Your objective:
Using the listing below, report all lines holding the word "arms".

Listed records:
╔══

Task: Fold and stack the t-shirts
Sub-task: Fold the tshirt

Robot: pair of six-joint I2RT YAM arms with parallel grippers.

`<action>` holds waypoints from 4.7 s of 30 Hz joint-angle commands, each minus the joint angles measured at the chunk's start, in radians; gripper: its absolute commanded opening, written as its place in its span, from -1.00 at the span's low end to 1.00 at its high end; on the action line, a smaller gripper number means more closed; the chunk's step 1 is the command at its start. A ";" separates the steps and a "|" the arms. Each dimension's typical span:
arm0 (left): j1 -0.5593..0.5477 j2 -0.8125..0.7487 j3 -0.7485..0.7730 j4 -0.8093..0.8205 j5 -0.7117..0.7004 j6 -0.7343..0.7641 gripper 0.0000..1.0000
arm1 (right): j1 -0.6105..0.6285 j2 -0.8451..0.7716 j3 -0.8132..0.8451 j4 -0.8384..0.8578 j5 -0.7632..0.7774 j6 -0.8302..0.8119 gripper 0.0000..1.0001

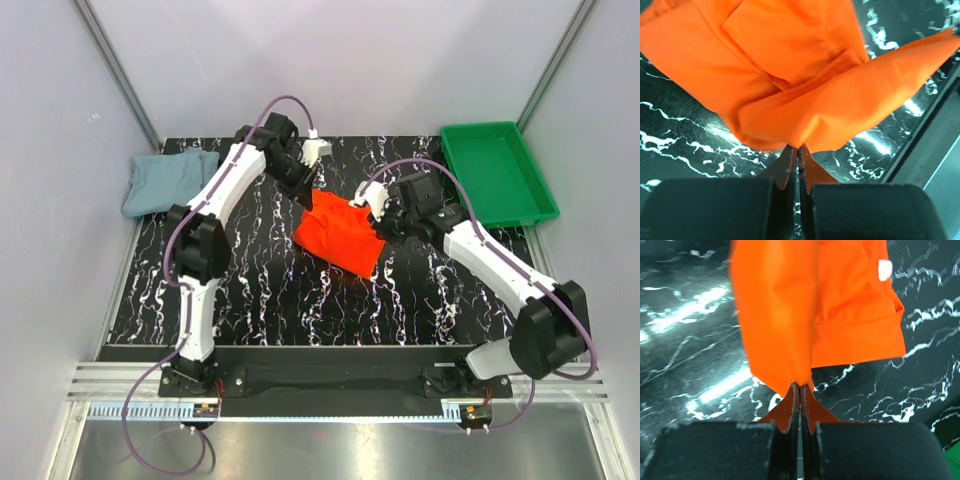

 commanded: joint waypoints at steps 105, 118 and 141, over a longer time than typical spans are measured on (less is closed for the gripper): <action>0.019 0.453 0.296 0.907 -0.519 -0.264 -1.00 | -0.163 0.757 0.708 0.351 0.248 0.304 0.07; 0.014 0.438 0.270 0.889 -0.578 -0.250 -1.00 | -0.155 0.982 0.959 0.210 0.142 0.434 0.15; 0.009 0.332 0.126 0.777 -0.617 -0.261 0.08 | -0.149 1.154 1.141 -0.119 -0.108 0.596 0.19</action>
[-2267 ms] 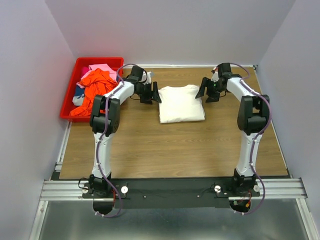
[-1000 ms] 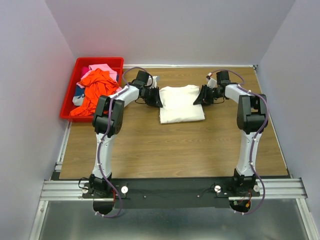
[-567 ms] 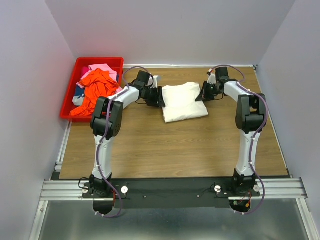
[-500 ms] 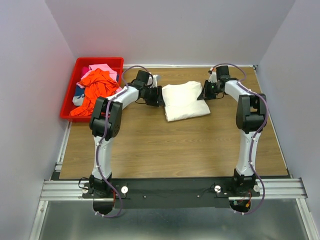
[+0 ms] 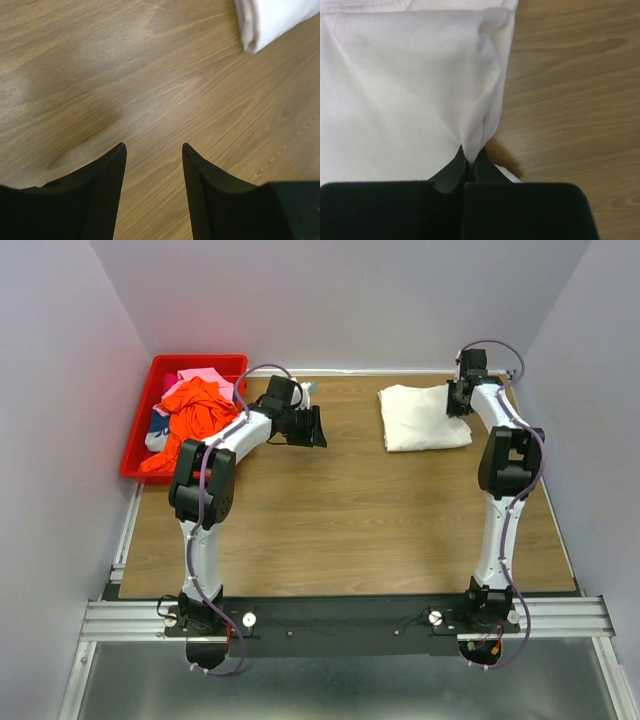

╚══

Solution:
Robot: pair of six-joint I2RT YAM arms with parallel grippers.
`<action>` holds waypoints from 4.7 s of 30 Hz joint-angle commands, each minus the joint angles measured at the chunk's start, in radians; gripper: its absolute commanded opening, written as its place in its span, from -1.00 at the span's low end to 1.00 at its high end; on the action line, a smaller gripper number means more closed; the chunk's step 1 is the command at its start. A ";" separates the steps and a "|" the arms. Each dimension's typical span:

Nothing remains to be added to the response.